Will McMahon, Deputy Director, Centre for Crime and Justice Studies

‘Some campaigners have put a lot of eggs in the basket of alternatives to custody. In focusing heavily on the hard end we quickly lose sight of why people end up there. It is in the Victorian origins of philanthropy to see someone caught up in a problem and try to rescue them. We mustn’t get distracted from tackling root causes.’

Julian Corner, Chief Executive, Lankelly Chase

Intersectional campaigning is more important than ever

In some ways the criminal justice system is the sharp end of social failure where people’s voices are least powerful. Life experiences aren’t siloed into ‘sub-sectors’ as defined by the charity sector: substance abuse, homelessness, lack of education and employment, domestic and sexual violence are all some of the drivers for men and women’s involvement in crime. In the same way that service provision often needs to holistic and person centred, campaigning should try to be intersectional too.
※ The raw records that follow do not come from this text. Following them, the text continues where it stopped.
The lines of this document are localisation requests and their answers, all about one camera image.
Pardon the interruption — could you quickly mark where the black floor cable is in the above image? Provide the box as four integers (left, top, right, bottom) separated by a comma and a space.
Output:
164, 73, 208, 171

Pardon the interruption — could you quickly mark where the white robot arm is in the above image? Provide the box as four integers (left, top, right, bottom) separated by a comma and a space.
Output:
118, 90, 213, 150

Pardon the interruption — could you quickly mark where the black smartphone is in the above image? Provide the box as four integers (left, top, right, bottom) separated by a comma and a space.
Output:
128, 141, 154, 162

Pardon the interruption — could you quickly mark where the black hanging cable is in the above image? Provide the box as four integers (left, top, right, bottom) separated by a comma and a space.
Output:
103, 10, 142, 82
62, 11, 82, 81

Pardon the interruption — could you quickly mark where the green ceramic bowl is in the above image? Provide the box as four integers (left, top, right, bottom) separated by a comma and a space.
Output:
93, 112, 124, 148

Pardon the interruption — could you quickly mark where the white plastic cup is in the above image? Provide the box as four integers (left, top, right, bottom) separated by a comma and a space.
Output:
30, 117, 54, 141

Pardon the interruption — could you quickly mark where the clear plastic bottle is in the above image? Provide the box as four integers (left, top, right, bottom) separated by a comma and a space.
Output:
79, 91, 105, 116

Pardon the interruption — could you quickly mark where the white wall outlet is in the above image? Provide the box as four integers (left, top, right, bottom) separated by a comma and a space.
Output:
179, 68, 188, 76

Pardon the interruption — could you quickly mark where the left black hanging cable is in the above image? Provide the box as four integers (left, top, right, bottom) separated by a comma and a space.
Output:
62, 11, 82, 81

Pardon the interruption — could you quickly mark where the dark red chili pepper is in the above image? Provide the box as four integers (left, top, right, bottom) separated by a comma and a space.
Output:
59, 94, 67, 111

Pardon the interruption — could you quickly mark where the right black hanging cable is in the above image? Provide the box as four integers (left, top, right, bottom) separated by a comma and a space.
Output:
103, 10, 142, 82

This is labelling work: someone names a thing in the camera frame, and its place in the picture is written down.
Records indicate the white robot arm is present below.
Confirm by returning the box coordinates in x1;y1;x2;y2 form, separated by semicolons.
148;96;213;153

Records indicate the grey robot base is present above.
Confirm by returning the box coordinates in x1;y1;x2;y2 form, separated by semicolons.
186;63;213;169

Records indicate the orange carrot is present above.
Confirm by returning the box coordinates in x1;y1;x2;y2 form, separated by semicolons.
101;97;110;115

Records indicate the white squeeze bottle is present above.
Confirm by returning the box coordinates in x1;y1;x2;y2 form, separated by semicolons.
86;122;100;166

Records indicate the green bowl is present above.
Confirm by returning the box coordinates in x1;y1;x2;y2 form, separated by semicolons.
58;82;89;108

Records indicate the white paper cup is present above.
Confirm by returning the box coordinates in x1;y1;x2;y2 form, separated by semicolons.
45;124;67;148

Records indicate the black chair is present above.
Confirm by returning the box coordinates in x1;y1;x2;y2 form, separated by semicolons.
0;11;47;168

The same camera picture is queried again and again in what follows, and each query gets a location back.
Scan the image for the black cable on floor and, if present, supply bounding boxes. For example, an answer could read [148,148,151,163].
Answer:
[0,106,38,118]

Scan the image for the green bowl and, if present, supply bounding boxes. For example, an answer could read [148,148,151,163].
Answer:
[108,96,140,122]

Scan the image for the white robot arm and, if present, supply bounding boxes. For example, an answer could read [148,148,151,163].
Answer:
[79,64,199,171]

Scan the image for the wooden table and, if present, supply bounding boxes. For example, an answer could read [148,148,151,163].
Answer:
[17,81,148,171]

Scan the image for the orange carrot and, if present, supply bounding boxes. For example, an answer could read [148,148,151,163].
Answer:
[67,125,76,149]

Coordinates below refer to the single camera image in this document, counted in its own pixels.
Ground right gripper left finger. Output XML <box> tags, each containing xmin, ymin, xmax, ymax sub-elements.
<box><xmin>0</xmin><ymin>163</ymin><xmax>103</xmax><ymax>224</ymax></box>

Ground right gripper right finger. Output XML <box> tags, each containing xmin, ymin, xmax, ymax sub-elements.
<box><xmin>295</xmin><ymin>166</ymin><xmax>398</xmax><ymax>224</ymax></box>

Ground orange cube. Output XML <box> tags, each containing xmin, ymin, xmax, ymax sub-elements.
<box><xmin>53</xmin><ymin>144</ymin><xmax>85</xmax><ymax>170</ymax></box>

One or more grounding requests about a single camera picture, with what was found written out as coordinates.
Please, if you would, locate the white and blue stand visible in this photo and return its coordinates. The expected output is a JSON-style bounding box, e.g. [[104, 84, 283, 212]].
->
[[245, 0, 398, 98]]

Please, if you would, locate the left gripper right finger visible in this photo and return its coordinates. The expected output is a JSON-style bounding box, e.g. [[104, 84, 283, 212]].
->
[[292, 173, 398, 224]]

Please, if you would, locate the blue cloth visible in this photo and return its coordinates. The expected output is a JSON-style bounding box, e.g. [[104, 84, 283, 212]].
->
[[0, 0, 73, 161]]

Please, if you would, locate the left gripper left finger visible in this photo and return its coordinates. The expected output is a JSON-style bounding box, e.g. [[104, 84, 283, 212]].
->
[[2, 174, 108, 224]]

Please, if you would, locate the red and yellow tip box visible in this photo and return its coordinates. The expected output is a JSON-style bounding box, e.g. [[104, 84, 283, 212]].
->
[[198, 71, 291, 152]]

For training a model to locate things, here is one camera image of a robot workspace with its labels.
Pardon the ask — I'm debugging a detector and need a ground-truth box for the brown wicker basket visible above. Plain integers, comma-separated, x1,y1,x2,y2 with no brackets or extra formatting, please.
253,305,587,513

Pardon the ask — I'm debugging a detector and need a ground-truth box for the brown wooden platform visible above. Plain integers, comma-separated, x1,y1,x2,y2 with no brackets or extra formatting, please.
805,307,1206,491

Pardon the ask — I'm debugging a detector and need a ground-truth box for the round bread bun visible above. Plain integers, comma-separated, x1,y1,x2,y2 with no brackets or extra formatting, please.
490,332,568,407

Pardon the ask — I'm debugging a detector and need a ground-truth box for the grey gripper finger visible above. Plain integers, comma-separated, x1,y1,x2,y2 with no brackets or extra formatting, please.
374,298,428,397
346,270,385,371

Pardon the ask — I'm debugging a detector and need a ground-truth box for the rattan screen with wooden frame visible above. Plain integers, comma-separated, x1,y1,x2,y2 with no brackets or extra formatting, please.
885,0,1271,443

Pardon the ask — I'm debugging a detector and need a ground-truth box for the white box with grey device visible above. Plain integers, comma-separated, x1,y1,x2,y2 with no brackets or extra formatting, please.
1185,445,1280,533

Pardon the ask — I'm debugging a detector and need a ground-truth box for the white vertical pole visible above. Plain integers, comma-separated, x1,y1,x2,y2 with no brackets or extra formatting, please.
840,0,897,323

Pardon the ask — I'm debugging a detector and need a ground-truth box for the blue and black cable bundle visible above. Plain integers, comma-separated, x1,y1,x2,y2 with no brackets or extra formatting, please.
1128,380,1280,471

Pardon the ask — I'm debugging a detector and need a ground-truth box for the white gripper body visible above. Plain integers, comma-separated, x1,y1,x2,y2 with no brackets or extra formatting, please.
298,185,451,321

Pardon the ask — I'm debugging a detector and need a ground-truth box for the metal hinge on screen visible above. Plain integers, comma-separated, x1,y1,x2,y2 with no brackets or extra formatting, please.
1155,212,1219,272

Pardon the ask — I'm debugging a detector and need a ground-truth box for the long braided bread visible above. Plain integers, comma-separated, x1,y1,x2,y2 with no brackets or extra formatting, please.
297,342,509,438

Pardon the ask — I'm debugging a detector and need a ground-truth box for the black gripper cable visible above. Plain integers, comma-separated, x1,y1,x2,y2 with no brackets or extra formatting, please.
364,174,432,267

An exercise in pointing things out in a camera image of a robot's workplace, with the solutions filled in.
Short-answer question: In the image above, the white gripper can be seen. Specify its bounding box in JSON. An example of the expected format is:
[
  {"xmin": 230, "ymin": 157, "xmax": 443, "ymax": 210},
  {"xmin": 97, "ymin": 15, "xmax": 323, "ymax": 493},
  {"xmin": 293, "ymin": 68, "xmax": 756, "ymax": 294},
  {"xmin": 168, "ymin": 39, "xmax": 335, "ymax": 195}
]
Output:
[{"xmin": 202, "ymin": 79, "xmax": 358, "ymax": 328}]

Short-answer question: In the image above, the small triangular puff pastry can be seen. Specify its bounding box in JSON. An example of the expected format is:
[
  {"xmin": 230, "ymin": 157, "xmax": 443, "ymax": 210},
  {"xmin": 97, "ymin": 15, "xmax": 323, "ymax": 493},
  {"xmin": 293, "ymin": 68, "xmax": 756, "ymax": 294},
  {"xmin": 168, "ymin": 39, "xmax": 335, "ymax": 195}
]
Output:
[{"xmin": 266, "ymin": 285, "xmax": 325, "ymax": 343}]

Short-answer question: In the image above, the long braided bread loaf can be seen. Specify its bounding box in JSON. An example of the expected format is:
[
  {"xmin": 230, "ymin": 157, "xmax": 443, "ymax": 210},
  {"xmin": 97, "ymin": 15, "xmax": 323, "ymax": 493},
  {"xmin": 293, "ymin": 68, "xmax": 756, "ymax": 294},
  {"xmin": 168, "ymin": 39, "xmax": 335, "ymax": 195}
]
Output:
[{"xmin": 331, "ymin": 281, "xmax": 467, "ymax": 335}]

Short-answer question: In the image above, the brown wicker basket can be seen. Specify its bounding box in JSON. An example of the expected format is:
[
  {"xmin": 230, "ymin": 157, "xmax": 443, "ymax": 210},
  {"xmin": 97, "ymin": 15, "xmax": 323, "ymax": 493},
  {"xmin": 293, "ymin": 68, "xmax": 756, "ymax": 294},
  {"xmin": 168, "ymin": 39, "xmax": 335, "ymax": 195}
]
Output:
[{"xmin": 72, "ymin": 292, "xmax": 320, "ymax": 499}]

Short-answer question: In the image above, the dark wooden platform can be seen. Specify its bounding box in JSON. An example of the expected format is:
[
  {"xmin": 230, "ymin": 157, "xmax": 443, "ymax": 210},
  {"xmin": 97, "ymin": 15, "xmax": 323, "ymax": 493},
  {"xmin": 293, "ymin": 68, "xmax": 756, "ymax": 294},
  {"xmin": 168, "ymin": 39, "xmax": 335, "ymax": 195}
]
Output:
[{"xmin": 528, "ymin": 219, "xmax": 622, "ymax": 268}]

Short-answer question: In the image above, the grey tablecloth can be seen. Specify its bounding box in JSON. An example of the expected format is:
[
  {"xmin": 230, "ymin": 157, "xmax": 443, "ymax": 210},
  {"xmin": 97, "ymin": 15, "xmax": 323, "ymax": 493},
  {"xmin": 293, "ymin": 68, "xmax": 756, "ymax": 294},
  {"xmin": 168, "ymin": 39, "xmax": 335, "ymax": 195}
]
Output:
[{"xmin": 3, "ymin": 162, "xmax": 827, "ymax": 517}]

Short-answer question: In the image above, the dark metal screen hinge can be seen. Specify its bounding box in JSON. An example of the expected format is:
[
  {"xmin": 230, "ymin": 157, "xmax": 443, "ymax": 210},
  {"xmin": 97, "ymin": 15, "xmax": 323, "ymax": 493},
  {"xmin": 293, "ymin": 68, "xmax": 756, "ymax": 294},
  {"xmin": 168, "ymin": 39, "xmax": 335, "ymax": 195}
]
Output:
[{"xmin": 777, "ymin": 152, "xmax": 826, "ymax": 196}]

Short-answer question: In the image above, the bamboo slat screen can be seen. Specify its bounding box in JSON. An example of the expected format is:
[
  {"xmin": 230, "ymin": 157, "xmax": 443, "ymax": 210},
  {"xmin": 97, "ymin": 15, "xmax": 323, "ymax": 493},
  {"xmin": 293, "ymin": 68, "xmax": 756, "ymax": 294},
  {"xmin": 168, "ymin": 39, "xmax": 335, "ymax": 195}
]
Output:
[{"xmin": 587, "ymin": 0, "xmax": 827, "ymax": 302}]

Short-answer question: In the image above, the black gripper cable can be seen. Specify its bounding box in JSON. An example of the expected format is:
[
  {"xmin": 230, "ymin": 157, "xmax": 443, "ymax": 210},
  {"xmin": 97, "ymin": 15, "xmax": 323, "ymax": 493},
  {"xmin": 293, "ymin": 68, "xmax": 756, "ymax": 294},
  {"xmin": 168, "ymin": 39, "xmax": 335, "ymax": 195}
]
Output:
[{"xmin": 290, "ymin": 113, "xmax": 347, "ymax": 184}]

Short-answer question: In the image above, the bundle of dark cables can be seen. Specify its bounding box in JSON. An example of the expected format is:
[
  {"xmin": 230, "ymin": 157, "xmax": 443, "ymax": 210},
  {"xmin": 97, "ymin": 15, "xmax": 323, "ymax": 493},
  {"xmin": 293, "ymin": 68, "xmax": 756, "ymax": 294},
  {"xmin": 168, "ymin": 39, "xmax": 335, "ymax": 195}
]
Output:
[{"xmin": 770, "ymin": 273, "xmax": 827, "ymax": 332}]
‘For some campaigning is about making a noise from the outside. There is a role for charities to play in brokering relationships with individual activists in the community, and people on the receiving end of services, to make sure their voices are heard, and their views are taken into account, by those with the authority to change both policy and practice.’

Juliet Lyon, former director of the Prison Reform Trust and chair
of the independent advisory panel on deaths in custody

Many of those in the criminal justice system, (particularly women), have been ‘done to’ all their lives and need charities to step up by ‘doing with’ them to create meaningful change, willing to accept that organisations don’t, despite their power and influence, necessarily know what is best for people. Charities campaigning in the criminal justice system could do more to elevate the voices of those with lived experience and diversity of opinion to the forefront of their campaigns. In outside track campaigns they could potentially change public perceptions of people who commit crimes.

There is no doubt that influencing policy makers remains a vital route to impact, but what I’m hearing from the sector is that it isn’t—and shouldn’t be—the only approach. Mobilising the public through ‘outside track’ campaigns, systems thinking and addressing the intersections of criminal justice with a wider picture of social issues—framing criminalisation as an outcome of other social failures as much as it is a ‘need’—are all some of the ways that criminal justice campaigning could evolve in 2018.

Join the conversation on Twitter via @NPCthinks and @GraceWyld 

Many thanks to the following for contributing their time and knowledge to our research:

  • Anita Dockley, Howard League for Penal Reform
  • Christopher Stacey, Unlock
  • John Drew, Former director of the Youth Justice Board and chair of the Criminal Justice Alliance
  • Joy Doal, Anawim
  • Julian Corner, Lankelly Chase
  • Juliet Lyon, Chair of the independent advisory panel on deaths in custody
  • Kate Paradine, Women in Prison
  • Katherine Sacks-Jones, Agenda
  • Max Rutherford, Barrow Cadbury Trust
  • Penelope Gibbs, Transform Justice
  • Richard Garside and Will McMahon, The Centre for Crime and Justice Studies

 

[1] Transform Justice’s ‘Reframing Justice: a handy guide’ begins by asking us, as a sector, to avoid triggering beliefs such as ‘crime is an individual, rational choice’ and instead to talk about the societal causes of crime and alternatives to prison. Penelope Gibbs, its director, encourages storytelling to communicate the criminal justice system, using the image of ‘crime current,’ which can be so powerful it is hard to break out of.

[2] The poll offered a range of measures to prevent crime and disorder, and most people (84%) considered that better supervision of young people by parents would be effective, followed by ‘better mental health care’ (80%). Less than two-thirds (65%) considered that a prison sentence would be effective in preventing crime and disorder.